Federal Health Minister, The Hon. Greg Hunt MP, today announced the reimbursement of TECENTRIQ®(atezolizumab) – an immunotherapy that works with the body’s own immune system to fight cancer,6

– in combination with chemotherapy (etoposide and carboplatin), for the treatment of patients with previously untreated extensive stage small cell lung cancer (ES-SCLC).2,3,5

The announcement is coinciding with the 8th Biennial Australian Lung Cancer Conference (ALCC) in Melbourne.

SCLC accounts for up to 15 per cent of all lung cancers,7 with an estimated 2,000 Australians expected to be diagnosed with the disease in 2020.7,8 Most patients diagnosed with SCLC survive less than one year from diagnosis.1

According to medical oncologist, Dr Steven Kao, Chris O’Brien Lifehouse, Sydney, historically there have been very few treatment options available to those diagnosed with SCLC.1,9 Patient access to new treatments on the PBS is therefore critical to improving survival.

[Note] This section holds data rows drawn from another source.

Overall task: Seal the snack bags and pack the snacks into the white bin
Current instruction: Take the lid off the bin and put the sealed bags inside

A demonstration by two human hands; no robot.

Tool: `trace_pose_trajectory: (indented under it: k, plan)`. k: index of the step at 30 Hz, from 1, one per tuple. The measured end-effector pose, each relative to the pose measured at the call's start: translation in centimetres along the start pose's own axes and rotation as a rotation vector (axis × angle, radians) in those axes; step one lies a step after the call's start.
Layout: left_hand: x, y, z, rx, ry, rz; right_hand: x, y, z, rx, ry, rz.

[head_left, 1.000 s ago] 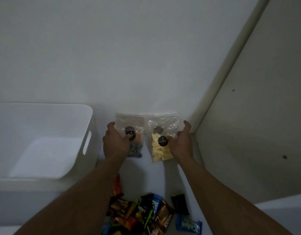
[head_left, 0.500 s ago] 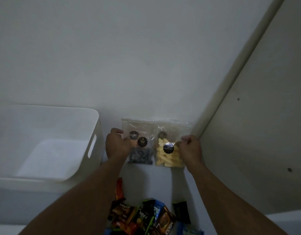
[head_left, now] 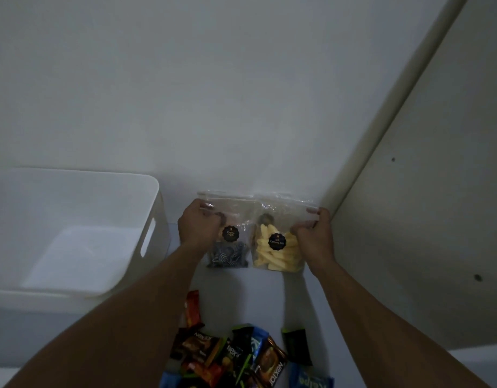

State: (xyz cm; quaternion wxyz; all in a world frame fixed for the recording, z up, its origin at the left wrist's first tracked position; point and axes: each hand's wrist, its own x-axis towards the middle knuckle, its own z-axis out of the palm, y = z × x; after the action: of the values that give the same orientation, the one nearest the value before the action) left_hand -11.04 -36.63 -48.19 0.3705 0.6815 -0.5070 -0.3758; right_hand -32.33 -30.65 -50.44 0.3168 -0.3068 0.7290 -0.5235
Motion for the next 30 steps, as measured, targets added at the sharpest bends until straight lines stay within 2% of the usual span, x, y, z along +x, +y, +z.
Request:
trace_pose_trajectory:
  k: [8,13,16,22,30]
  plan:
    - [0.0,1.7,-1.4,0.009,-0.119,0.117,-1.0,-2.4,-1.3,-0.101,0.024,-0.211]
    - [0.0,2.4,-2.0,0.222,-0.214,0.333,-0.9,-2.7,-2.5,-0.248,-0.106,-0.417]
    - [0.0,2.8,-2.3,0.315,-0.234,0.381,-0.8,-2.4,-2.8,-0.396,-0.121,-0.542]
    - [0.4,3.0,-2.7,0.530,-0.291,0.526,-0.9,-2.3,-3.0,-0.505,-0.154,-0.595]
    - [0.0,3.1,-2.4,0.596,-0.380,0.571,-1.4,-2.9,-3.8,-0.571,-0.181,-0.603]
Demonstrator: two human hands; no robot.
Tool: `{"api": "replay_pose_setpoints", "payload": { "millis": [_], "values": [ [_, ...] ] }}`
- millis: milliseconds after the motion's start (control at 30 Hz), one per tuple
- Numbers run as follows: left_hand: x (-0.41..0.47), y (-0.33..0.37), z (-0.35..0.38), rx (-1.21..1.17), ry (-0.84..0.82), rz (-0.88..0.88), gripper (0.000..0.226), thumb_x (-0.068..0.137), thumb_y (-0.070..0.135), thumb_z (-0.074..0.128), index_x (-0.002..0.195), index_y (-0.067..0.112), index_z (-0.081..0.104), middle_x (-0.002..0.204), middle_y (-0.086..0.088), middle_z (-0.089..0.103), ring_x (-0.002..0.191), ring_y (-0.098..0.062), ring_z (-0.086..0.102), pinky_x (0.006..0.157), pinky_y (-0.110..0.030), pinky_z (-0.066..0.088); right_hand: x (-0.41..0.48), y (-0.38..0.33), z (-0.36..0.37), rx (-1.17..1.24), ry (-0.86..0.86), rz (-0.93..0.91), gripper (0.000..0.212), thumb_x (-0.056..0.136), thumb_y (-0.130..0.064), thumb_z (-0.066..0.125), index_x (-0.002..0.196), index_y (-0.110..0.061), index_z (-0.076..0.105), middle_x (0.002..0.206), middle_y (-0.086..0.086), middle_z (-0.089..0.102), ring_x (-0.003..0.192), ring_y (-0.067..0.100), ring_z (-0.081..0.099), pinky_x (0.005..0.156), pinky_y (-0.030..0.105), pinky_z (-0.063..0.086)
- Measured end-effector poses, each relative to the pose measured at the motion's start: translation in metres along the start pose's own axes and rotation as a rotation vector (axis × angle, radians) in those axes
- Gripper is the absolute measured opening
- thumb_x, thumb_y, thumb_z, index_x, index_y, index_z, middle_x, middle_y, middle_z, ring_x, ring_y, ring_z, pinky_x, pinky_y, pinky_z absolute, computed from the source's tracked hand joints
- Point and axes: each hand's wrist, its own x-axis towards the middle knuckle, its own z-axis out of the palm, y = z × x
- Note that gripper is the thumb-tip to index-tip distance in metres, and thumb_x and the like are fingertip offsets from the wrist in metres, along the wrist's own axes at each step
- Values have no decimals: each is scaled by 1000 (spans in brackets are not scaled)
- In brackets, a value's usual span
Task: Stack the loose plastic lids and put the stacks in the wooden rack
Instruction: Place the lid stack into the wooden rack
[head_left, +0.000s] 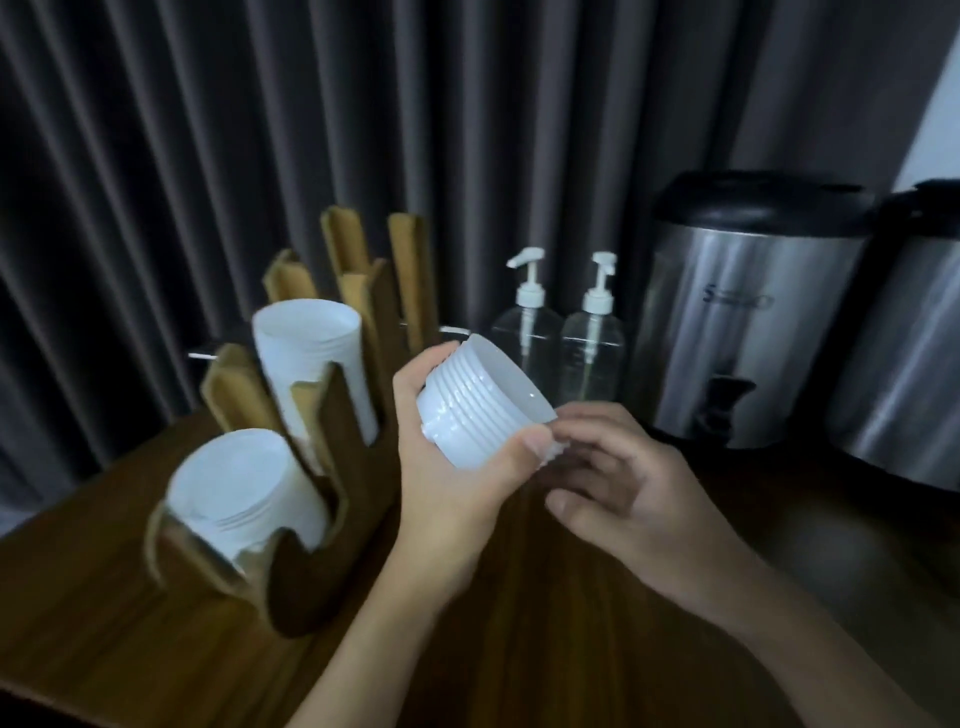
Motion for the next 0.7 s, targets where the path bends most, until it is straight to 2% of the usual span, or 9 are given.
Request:
{"api": "replay_pose_setpoints", "payload": {
  "millis": [67,167,300,333,400,500,600,700],
  "values": [
    [1,13,-20,-24,36,-24,71,63,45,85,124,44,49,125,2,56,115,-22,61,83,-38,59,10,-4,30,-17,37,-123,43,78,-9,78,117,-24,66,127,-5,52,119,19,63,95,27,55],
    [0,31,-49,-109,50,-110,77,61,46,87,128,43,49,130,-9,57,119,-29,62,88,-44,59,26,-13,66,-24,74,-270,36,80,-18,79,113,-20,65,131,0,47,123,23,60,92,29,57],
    [0,51,-94,-174,56,-188,80,63,42,84,134,34,49,123,-6,64,111,-25,67,77,-35,60,44,-26,100,-173,61,-366,32,83,-27,78,111,-20,65,139,-8,46,127,23,57,94,33,56],
    [1,57,-107,-140,49,-196,81,62,43,85,134,32,50,123,-6,64,110,-25,68,74,-33,60,48,-29,107,-246,37,-408,32,84,-28,77,112,-19,65,137,-9,49,129,22,55,96,32,55],
    [6,66,-136,-6,21,-196,84,60,52,89,133,30,54,124,-3,66,112,-24,68,79,-34,61,57,-33,121,-351,-30,-475,33,85,-26,75,115,-16,64,129,-8,56,127,17,55,97,27,52],
    [19,78,-186,166,-106,-221,83,57,66,89,127,30,63,122,0,71,112,-24,70,85,-41,62,73,-35,138,-450,-96,-499,34,85,-25,76,115,-14,65,123,-8,58,123,11,56,98,24,50],
    [29,77,-231,261,-243,-242,74,63,60,90,126,30,66,125,-2,71,115,-24,70,90,-43,61,91,-33,153,-561,-161,-481,31,84,-20,79,112,-14,68,120,-9,59,118,10,56,97,33,50],
    [35,64,-259,310,-293,-255,72,67,52,91,130,31,64,130,-3,70,120,-25,67,97,-48,57,103,-30,169,-664,-220,-451,27,86,-19,78,111,-17,68,119,-15,57,112,5,55,92,35,53]
  ]
}}
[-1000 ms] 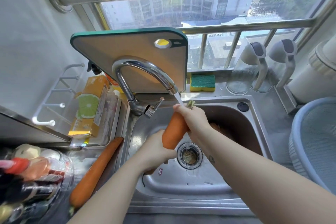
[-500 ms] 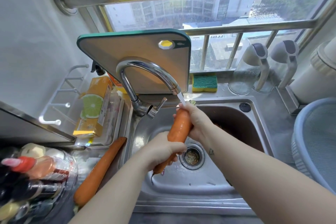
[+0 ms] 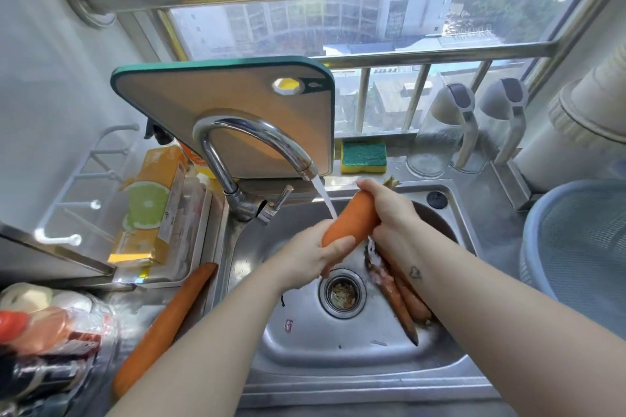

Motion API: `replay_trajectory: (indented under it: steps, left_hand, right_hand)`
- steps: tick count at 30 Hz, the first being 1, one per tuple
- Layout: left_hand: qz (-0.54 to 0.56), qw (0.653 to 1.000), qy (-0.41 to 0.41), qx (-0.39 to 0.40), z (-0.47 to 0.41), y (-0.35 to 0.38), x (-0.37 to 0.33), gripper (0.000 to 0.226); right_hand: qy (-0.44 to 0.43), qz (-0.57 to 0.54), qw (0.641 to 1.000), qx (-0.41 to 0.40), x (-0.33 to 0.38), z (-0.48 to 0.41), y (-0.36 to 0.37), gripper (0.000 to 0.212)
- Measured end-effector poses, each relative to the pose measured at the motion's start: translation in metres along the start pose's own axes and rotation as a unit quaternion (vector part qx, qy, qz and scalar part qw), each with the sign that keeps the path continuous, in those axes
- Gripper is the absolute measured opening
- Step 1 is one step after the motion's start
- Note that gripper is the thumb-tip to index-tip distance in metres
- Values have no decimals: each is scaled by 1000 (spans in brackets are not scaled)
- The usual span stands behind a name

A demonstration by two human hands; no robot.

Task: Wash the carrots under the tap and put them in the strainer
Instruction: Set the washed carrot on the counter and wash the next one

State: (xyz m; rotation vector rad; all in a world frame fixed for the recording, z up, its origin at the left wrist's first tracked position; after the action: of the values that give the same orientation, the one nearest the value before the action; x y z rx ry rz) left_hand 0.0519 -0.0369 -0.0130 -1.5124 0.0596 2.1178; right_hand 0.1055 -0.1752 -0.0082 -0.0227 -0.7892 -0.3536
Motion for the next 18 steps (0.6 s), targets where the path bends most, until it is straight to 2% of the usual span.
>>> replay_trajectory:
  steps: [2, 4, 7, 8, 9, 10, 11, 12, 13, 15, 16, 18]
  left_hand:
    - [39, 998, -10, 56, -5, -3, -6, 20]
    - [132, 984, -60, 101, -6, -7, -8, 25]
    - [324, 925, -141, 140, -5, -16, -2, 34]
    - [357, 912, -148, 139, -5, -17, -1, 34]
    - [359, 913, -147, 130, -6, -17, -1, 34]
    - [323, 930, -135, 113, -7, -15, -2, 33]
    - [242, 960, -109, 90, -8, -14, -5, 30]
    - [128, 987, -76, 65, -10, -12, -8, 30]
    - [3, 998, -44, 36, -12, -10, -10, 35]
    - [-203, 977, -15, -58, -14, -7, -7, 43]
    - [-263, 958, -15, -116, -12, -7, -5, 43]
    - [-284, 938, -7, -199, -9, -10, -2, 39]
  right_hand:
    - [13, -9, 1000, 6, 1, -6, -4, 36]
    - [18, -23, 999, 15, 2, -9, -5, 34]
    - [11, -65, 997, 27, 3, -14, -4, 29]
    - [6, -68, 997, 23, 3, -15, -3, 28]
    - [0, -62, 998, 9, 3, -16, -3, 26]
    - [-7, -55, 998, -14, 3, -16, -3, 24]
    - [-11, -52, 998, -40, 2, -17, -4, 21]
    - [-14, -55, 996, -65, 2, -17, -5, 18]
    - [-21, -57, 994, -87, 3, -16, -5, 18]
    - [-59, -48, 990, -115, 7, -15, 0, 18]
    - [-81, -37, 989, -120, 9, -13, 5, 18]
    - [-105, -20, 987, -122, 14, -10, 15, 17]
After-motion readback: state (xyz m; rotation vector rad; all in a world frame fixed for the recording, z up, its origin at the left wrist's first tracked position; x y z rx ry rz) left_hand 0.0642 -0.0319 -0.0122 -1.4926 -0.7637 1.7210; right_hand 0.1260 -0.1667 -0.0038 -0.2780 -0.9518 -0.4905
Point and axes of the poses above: each hand's wrist, its own z-axis away from the middle knuckle, its own y-axis out of the palm, x = y × z, the point moved 3 cm from there along -z, towards the middle knuckle, and after that the axes turned 6 degrees about z, right-handed, at the moved point
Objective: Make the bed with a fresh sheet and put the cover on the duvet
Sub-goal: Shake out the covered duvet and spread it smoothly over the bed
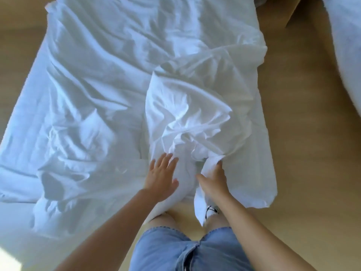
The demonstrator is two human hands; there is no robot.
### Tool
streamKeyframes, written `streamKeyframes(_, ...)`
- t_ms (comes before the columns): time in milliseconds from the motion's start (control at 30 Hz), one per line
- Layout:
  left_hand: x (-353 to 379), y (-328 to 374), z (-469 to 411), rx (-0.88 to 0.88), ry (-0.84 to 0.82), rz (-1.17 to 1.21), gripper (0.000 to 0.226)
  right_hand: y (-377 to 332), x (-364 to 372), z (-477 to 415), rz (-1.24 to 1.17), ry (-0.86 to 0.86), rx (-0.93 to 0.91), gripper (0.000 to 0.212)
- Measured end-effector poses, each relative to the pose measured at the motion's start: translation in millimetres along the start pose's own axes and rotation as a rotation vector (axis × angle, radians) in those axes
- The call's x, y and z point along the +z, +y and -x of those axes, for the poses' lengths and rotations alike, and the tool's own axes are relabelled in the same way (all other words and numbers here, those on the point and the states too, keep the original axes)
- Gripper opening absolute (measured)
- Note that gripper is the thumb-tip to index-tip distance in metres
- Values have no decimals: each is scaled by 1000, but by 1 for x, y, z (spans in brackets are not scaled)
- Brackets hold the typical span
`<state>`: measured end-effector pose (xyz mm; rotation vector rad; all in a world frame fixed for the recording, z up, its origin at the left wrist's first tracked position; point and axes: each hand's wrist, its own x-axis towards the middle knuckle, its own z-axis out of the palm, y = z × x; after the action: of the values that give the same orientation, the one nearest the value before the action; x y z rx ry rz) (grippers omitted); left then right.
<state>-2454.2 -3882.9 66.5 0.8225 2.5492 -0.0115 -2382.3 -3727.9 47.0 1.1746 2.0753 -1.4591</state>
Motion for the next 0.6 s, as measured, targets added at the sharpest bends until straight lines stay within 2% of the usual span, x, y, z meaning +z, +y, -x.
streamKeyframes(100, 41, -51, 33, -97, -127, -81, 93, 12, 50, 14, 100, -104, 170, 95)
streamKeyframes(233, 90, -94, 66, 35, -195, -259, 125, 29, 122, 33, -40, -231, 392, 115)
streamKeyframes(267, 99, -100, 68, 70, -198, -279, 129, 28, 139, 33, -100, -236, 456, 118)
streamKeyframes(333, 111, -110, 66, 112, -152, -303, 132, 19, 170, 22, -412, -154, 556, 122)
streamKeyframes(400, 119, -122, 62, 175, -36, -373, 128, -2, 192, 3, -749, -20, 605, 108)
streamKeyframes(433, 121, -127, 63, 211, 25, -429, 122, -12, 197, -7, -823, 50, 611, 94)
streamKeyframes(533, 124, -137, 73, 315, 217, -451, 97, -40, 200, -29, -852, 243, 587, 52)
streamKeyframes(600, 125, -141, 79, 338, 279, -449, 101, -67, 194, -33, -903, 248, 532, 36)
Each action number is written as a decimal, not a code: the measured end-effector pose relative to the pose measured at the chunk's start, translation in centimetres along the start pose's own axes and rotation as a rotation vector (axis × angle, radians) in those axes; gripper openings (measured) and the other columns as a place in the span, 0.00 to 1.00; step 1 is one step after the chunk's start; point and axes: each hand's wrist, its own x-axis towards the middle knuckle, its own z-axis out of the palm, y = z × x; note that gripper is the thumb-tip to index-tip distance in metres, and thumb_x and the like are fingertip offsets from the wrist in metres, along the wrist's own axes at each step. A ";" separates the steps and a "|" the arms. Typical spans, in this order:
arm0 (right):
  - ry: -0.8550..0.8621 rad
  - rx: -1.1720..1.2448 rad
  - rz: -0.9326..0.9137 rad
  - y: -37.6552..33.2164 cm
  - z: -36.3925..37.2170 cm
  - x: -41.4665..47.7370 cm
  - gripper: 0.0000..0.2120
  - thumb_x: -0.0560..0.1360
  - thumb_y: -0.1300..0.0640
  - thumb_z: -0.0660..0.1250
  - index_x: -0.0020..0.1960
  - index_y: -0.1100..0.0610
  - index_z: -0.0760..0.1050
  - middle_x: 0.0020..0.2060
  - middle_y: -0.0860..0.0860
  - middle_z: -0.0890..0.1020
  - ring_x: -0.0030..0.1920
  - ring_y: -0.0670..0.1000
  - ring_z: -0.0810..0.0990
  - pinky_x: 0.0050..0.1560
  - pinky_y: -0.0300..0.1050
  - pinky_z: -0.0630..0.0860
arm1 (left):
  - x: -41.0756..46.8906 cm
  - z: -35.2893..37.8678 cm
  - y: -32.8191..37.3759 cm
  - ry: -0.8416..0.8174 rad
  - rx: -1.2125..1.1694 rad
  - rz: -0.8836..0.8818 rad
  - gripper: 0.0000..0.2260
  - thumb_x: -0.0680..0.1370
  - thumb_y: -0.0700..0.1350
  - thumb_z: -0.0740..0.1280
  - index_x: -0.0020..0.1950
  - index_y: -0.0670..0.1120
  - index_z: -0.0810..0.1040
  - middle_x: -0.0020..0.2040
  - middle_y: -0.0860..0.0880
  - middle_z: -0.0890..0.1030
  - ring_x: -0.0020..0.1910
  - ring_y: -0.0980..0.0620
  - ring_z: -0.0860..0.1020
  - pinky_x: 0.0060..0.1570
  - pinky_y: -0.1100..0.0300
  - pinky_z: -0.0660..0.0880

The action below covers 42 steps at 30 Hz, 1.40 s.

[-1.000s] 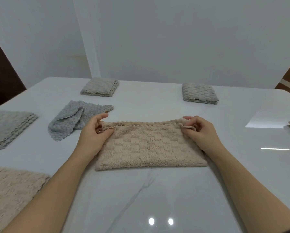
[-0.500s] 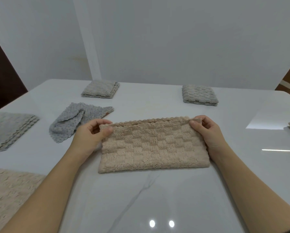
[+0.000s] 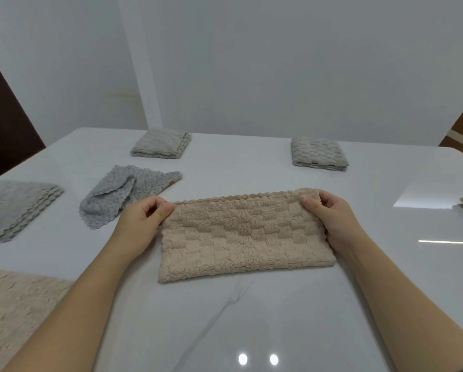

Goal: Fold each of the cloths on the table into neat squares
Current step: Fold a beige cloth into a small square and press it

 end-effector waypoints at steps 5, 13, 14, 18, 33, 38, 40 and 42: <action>0.002 -0.015 -0.009 0.5 -0.3 0.5 0.29 0.51 0.40 0.84 0.39 0.56 0.74 0.37 0.55 0.82 0.36 0.52 0.82 0.36 0.45 0.81 | -0.1 -0.1 -0.2 -0.051 0.074 0.024 0.12 0.81 0.43 0.63 0.37 0.45 0.72 0.28 0.57 0.73 0.29 0.59 0.70 0.31 0.68 0.64; 0.043 -0.077 -0.105 0.4 -0.1 0.3 0.16 0.71 0.50 0.71 0.34 0.53 0.65 0.29 0.47 0.74 0.30 0.45 0.73 0.31 0.39 0.75 | -0.3 0.4 -0.1 -0.126 0.007 -0.007 0.06 0.74 0.46 0.73 0.38 0.51 0.79 0.30 0.55 0.74 0.30 0.57 0.70 0.35 0.63 0.68; 0.065 -0.109 -0.120 0.4 -0.1 0.4 0.16 0.75 0.53 0.68 0.34 0.54 0.65 0.29 0.46 0.73 0.29 0.44 0.72 0.31 0.39 0.74 | -0.3 0.4 -0.2 -0.095 -0.019 -0.013 0.07 0.75 0.46 0.72 0.37 0.51 0.78 0.30 0.54 0.74 0.30 0.57 0.70 0.35 0.59 0.68; 0.105 -0.204 -0.157 0.7 0.0 0.3 0.17 0.80 0.55 0.64 0.34 0.53 0.64 0.30 0.46 0.70 0.31 0.44 0.69 0.31 0.38 0.71 | -0.4 0.2 0.6 -0.007 -0.071 -0.008 0.15 0.79 0.49 0.64 0.34 0.46 0.73 0.27 0.56 0.71 0.27 0.60 0.67 0.31 0.63 0.65; 0.105 -0.376 -0.174 0.7 0.2 -0.2 0.15 0.80 0.55 0.65 0.36 0.56 0.66 0.33 0.52 0.68 0.36 0.48 0.68 0.36 0.41 0.67 | -1.0 1.4 1.2 -0.069 0.212 -0.022 0.11 0.74 0.42 0.73 0.47 0.57 0.75 0.44 0.59 0.77 0.36 0.64 0.73 0.36 0.73 0.66; 0.105 -0.322 -0.164 0.8 0.0 0.0 0.14 0.79 0.55 0.65 0.37 0.56 0.67 0.35 0.53 0.70 0.36 0.49 0.69 0.38 0.44 0.69 | -0.7 1.2 0.8 0.019 0.148 -0.041 0.08 0.73 0.45 0.74 0.41 0.52 0.76 0.36 0.52 0.77 0.33 0.54 0.71 0.35 0.63 0.68; 0.111 -0.311 -0.167 0.8 -0.1 0.1 0.15 0.79 0.55 0.65 0.36 0.55 0.66 0.33 0.50 0.70 0.34 0.46 0.69 0.35 0.40 0.69 | -0.4 0.8 0.6 0.047 0.075 -0.072 0.07 0.73 0.45 0.74 0.38 0.52 0.78 0.32 0.54 0.77 0.31 0.54 0.72 0.35 0.61 0.70; 0.114 -0.301 -0.179 0.9 -0.1 0.2 0.15 0.80 0.55 0.65 0.36 0.55 0.66 0.31 0.47 0.69 0.33 0.45 0.68 0.34 0.38 0.69 | -0.2 0.4 0.6 0.077 -0.023 -0.088 0.06 0.73 0.45 0.75 0.38 0.51 0.79 0.29 0.55 0.78 0.30 0.53 0.73 0.37 0.57 0.71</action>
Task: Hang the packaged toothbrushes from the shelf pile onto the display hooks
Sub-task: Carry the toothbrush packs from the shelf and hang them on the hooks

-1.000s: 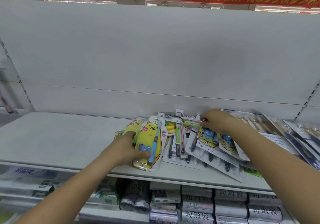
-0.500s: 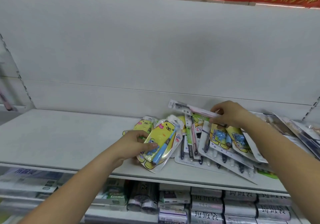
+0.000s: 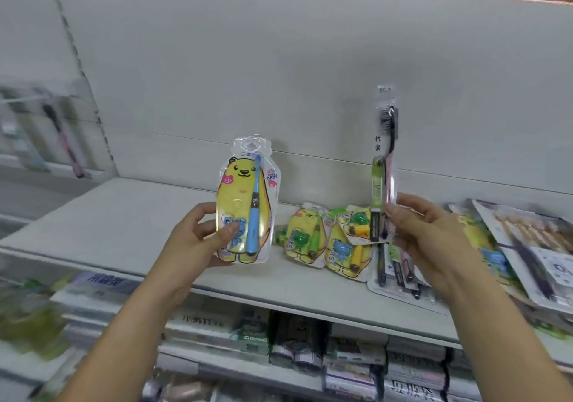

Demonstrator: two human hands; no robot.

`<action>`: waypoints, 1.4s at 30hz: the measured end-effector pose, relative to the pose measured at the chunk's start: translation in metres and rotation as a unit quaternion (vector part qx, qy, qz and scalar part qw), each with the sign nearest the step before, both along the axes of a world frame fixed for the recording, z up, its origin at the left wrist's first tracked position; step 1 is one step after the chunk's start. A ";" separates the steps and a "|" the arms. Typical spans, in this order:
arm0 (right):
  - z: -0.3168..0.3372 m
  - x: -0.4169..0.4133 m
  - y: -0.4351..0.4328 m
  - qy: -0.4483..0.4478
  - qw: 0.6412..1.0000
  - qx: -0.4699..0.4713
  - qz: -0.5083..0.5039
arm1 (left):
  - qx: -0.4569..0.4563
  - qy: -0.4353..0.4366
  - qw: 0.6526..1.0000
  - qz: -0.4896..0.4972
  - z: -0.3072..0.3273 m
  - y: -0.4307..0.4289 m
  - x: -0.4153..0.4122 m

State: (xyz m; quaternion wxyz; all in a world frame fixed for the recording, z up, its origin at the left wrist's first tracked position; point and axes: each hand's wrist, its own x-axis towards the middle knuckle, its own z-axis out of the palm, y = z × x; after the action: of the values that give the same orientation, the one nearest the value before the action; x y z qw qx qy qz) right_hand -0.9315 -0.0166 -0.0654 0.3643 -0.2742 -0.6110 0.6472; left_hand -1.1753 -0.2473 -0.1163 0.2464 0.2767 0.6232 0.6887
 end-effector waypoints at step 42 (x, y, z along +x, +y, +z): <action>-0.205 -0.241 -0.501 -0.177 0.781 -0.070 0.594 | -0.014 -0.151 0.839 0.522 -0.180 -0.536 0.075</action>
State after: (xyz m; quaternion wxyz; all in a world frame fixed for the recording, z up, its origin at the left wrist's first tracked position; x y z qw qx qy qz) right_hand -1.1729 -0.5173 -0.2703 -0.2273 0.0088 -0.6595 0.7165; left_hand -1.1005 -0.7828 -0.2963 -0.0549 -0.2008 0.6396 0.7400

“Survival rates for SCLC are unacceptably low. This is partly due to the aggressive, fast-growing nature of the disease, and to the few recent advances in the management of SCLC.1,9

“For those diagnosed with ES-SCLC, chemotherapy has been the standard treatment option for many decades.1,10 More recently however, immunotherapy has been added to the standard of care,”11 said Dr Kao.

“Reimbursement of ES-SCLC treatments is an important step forward, potentially in both prolonging, and improving the quality of life for all Australians diagnosed with this devastating disease.”

SCLC is considered to be extensive stage when it has spread throughout both lungs, or to lymph nodes on the other side of the chest, or has metastasised to other areas of the body,12 noting up to two in three patients reach extensive stage cancer before diagnosis.12

“There are often few, or no symptoms present in the early stages of SCLC, and most patients are diagnosed

at a very late stage, often after the cancer has already spread, making it very challenging to treat,”12,13 said

Associate Professor Tom John, Peter MacCallum Cancer Centre, Melbourne.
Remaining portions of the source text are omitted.